Peter had Jess’ haircut throughout the last part of the Heroes portion of the dream
The only part of that that is important is the first one of the other notable mentions but if you think about it that’s a spoiler
Anyway welcome back peeps
Another notable mention is that Rene had some sort of healing power. I don’t even know. The reason I’m stating this here is because it’s not a spoiler and it’s important to part of this
So at the beginning Peter and Sylar were digging up something. I don’t know but they were away from the carnival (that wasn’t even the carnival) (with it still in the background) and they had shovels and they were like waist-deep in the dirt and there were mounds of dirt around them
And every part of this is brief because I have a horrible memory and the dream is slowly fading as I write this
I don’t know what was going on but Peter was /somewhere/, and Angela was there, too. No idea where Sylar was at this point. Peter might’ve had short hair at this point. I’m not sure
And well Peter left wherever he was and Angela ‘sneakily’ followed. You know those parking garages that like sometimes has this ‘hallway’ area where it’s just a narrower path for people to walk? I might be making this up but anyway Peter was walking on said narrower path (okay but like in parking garages there’s those pillars to keep the next floor up or something I don’t know and I think there’s this narrower part where someone can walk so they don’t get run over but I might be imagining that I haven’t been in one of those in a while)
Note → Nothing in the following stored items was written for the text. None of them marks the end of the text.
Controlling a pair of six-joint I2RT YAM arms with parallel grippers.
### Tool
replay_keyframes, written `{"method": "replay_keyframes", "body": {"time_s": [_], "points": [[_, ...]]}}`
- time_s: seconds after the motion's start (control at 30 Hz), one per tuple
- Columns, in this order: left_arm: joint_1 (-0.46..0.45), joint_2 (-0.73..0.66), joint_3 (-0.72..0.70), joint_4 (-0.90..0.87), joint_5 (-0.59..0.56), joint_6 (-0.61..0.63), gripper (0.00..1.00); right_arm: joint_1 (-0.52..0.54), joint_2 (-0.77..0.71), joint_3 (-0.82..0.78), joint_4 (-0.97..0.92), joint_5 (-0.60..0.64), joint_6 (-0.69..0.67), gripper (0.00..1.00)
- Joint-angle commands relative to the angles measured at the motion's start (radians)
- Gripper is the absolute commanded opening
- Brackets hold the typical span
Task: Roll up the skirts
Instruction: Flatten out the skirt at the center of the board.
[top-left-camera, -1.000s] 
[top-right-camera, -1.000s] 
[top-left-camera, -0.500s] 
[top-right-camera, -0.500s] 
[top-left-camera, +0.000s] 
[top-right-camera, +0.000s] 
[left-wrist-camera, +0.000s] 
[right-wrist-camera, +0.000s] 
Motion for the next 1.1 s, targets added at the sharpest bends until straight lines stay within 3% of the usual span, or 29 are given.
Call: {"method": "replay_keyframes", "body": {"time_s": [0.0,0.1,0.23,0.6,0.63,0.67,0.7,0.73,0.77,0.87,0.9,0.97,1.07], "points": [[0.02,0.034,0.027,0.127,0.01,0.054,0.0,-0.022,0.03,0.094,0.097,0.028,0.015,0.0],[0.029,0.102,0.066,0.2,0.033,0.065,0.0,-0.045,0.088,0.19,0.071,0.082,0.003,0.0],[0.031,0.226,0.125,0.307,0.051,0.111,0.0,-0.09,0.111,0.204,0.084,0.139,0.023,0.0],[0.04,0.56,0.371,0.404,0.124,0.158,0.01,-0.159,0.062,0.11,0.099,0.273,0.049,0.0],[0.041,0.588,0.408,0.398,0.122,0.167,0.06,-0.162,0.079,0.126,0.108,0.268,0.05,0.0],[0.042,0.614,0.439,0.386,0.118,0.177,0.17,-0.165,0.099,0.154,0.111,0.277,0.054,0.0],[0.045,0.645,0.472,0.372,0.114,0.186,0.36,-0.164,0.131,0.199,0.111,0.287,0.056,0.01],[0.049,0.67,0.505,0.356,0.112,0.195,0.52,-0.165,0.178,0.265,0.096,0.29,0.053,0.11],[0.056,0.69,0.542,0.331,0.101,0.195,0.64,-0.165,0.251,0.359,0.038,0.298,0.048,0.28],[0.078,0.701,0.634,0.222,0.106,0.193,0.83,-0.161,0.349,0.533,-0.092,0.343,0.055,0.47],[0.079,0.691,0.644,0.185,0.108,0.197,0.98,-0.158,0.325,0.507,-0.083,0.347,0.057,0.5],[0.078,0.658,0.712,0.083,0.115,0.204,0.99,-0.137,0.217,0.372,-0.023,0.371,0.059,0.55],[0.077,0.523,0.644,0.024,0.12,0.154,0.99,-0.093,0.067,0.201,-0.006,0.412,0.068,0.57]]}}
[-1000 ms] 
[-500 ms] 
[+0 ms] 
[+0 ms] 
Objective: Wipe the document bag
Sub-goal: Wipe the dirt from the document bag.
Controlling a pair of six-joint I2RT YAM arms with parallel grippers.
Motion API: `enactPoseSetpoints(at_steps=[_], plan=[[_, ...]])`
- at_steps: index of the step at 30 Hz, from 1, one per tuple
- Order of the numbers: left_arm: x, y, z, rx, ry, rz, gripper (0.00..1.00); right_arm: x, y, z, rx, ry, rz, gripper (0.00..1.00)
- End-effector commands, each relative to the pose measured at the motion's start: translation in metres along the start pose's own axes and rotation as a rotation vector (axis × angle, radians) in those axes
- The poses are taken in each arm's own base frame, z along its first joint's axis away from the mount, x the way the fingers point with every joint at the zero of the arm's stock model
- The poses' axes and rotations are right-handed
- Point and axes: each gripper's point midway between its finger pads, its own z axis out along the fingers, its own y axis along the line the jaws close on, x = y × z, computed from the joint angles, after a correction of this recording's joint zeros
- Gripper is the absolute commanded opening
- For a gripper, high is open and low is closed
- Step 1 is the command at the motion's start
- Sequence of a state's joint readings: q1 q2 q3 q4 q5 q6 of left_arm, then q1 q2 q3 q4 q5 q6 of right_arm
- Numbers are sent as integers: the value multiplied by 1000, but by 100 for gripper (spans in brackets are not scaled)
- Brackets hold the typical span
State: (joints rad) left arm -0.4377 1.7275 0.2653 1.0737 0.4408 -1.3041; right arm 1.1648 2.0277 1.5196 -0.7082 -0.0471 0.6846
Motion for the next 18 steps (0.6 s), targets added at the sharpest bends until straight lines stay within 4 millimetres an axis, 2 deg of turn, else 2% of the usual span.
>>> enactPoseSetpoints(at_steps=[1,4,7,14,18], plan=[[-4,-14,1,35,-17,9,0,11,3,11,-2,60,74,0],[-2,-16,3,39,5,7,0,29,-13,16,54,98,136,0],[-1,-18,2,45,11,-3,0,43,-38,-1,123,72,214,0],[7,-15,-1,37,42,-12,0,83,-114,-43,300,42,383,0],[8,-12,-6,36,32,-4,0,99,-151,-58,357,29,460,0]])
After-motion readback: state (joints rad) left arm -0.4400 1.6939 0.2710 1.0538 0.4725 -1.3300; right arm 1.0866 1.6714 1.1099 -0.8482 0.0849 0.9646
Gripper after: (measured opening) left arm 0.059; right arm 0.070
Anyway Peter was walking in (on? through?) one of those and well Angela was following him like she didn’t want to be seen (she was like,, a foot behind him,, to the right of him,,,,). So the path Peter was walking (*insert reference*) was more or less dark (it was dimly lit but apparently I didn’t want to say that in the first place) and well it led to this brighter area where Nathan was chained to the floor. I want to say that he was in a chair, but I’m actually positive that he was standing. It looked like he could’ve easily gotten out of the chains but who am I to question my dreams (she says, questioning it anyway)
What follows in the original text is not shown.